Optimizing the High Performance Conjugate Gradient Benchmark on GPUs

Originally published at: https://developer.nvidia.com/blog/optimizing-high-performance-conjugate-gradient-benchmark-gpus/

[This post was co-written by Everett Phillips and Massimiliano Fatica.] The High Performance Conjugate Gradient Benchmark (HPCG) is a new benchmark intended to complement the High-Performance Linpack (HPL) benchmark currently used to rank supercomputers in the TOP500 list. This new benchmark solves a large sparse linear system using a multigrid preconditioned conjugate gradient (PCG) algorithm.…

I have been looking for a good STREAM (Triad) implementation in CUDA. I hacked my own version which is however somewhat slower (247/217 GB/s) on the K40 (using GPU boost). Which implementation did you use? Is it available somewhere or can I just cite this post ? In that case do you have numbers for a K20?

Are you going to post this hpcg cuda optimized implementation either in binary or source code form to cuda registered developers?

I noticed that the "processor" count in the section "Analysis of the First HPCG List" does not match the values in the HPCG results for June 2014 (even after correcting for just counting the accelerators). Are there more detailed results available than the PDF table of results on the HPCG web site?
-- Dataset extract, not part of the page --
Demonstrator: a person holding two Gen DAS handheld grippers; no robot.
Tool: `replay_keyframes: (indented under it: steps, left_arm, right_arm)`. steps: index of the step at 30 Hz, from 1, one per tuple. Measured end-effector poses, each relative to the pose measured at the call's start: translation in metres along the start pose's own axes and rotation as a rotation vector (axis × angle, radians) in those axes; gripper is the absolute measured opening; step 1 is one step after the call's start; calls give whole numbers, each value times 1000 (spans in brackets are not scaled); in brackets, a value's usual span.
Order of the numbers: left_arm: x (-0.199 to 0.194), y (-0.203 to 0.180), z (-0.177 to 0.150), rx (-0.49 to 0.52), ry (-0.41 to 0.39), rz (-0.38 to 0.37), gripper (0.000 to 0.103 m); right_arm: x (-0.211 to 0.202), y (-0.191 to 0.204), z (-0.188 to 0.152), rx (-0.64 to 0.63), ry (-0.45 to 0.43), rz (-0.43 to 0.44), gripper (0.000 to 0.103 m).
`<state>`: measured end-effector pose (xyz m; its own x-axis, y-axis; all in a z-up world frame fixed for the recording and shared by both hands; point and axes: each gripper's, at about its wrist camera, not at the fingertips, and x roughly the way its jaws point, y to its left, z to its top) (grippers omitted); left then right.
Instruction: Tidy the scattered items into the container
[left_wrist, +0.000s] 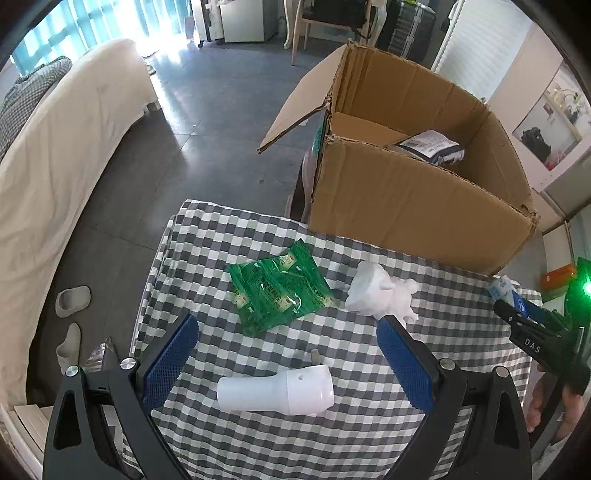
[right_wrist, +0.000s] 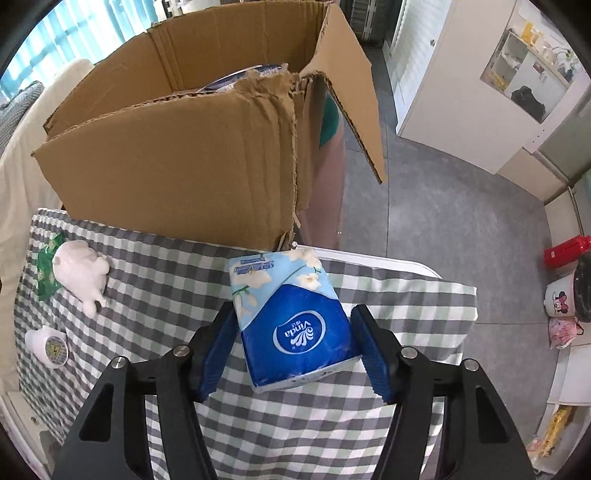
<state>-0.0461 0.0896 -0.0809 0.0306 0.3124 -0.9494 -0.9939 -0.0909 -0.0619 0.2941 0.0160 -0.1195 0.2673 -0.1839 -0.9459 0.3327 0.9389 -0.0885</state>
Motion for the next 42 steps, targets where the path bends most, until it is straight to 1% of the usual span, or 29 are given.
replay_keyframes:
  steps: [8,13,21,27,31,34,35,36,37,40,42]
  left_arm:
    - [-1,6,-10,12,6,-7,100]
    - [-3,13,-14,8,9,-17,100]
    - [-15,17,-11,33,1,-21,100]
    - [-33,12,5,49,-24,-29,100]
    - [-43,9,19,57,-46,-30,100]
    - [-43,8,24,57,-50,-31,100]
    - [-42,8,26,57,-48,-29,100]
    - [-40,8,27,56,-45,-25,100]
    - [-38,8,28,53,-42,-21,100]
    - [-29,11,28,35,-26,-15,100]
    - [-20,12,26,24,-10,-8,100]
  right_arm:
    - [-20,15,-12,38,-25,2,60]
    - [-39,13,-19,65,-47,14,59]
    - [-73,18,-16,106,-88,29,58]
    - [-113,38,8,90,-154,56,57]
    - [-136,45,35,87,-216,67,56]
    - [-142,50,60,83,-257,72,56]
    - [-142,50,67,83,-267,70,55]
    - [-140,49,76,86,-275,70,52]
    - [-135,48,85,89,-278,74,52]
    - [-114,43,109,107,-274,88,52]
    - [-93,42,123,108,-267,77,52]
The numbers used in the table are the number of MPI processes. Since all the systems used a single MPI process per accelerator (Xeon Phi or Tesla K20x) or node ( in the case of K), it was the right metric to use to compute the available bandwidth of the systems. It also give a better idea of the size of the system. The official HPCG list shows the processor count, similar to HPL. You can request the full YAML files from the HPCG authors. During the HPCG BoF at SC14, the authors indicated that YAML files should be downloadable in the near future.

My very simple version of STREAM in CUDA delivers 150 GB/s on the K20 GPGPUs in the TACC Stampede system (ECC enabled). This is almost exactly what one would expect from linear scaling of the K20X result above by the peak memory bandwidths of the two models: 182 * 208/250 = 151 GB/s.
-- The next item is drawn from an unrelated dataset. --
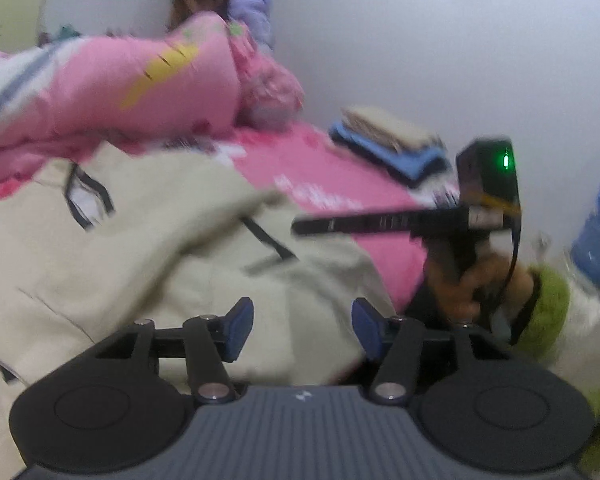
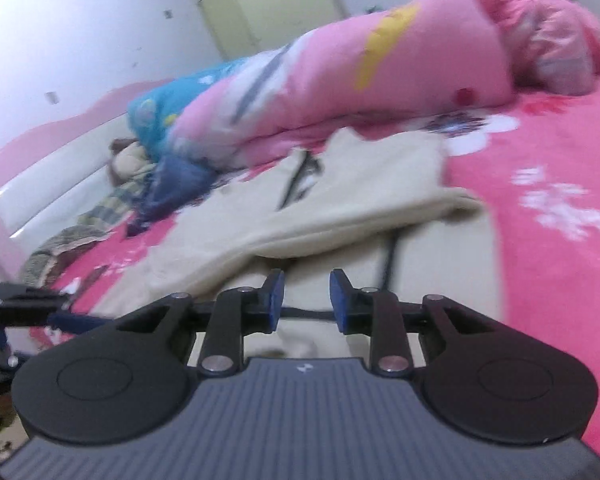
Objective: Fold clothes
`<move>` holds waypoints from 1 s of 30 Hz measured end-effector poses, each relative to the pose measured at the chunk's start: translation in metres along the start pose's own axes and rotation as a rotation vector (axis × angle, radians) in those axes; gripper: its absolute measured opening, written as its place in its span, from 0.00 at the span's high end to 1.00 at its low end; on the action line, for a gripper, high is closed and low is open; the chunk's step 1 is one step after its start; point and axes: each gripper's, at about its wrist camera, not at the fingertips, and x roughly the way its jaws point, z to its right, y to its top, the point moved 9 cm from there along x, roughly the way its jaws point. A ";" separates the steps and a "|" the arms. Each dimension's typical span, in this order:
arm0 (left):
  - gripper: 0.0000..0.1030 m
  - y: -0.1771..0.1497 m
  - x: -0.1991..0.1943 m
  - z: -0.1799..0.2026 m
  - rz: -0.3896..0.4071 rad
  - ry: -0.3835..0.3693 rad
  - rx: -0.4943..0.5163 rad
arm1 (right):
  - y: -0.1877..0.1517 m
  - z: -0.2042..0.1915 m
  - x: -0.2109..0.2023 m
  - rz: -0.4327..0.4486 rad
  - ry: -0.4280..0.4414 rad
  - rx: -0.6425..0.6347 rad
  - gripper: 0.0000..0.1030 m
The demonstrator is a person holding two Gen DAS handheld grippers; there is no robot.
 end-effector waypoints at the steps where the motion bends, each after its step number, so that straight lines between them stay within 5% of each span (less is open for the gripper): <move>1: 0.45 0.003 0.002 -0.007 0.004 0.025 -0.005 | 0.000 -0.002 0.009 -0.034 0.026 0.026 0.75; 5: 0.45 0.003 0.015 -0.030 -0.014 0.104 0.007 | -0.012 -0.004 0.040 -0.200 0.110 0.138 0.57; 7: 0.45 -0.006 0.027 -0.039 -0.048 0.110 0.005 | -0.025 -0.004 0.052 -0.291 0.110 0.138 0.57; 9: 0.46 -0.016 0.036 -0.045 -0.087 0.103 -0.003 | -0.029 -0.008 0.056 -0.315 0.090 0.082 0.63; 11: 0.46 -0.027 0.042 -0.048 -0.123 0.104 -0.002 | -0.024 -0.017 0.054 -0.311 0.082 0.026 0.85; 15: 0.46 -0.033 0.038 -0.051 -0.118 0.091 -0.004 | 0.000 -0.047 0.031 -0.207 0.077 -0.133 0.92; 17: 0.46 -0.035 0.036 -0.053 -0.118 0.083 -0.016 | 0.001 -0.054 0.025 -0.193 0.013 -0.245 0.92; 21: 0.46 -0.040 0.036 -0.054 -0.112 0.077 -0.009 | -0.029 -0.025 0.037 -0.285 -0.260 -0.429 0.91; 28: 0.46 -0.041 0.039 -0.054 -0.119 0.069 0.008 | 0.008 -0.020 0.016 -0.156 -0.161 -0.166 0.88; 30: 0.46 -0.042 0.038 -0.053 -0.123 0.076 0.016 | 0.008 -0.011 0.019 -0.182 -0.119 -0.058 0.77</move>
On the other hand, my version delivers unimpressive results on the K40 -- no more than 192 GB/s on the K40 GPGPUs in the TACC Maverick system (ECC enabled) -- about 12% lower than the value quoted above.

Which frequency did you use on the K40?
With ECC enabled I get 192GB/s with the base clock (745 Mhz) and 217 GB/s running at 875 MHz. This is a well known issue for the K40.
Given the agreement with my result I assume you just left the K40 at its base clock ?

Thanks! My K40 was running at the base clock (745 MHz on this system),
and I don't currently have permission to change the operating
frequency. I will go try to fix that problem. ;-)

745 MHz is the base clock of the K40. I mixed that up with the K20. I corrected my above comment.

Any plan to release the source code? HPCG website released some binaries by NVIDA but only for CUDA 8 and 6.5, couldn't run it :( why not the source?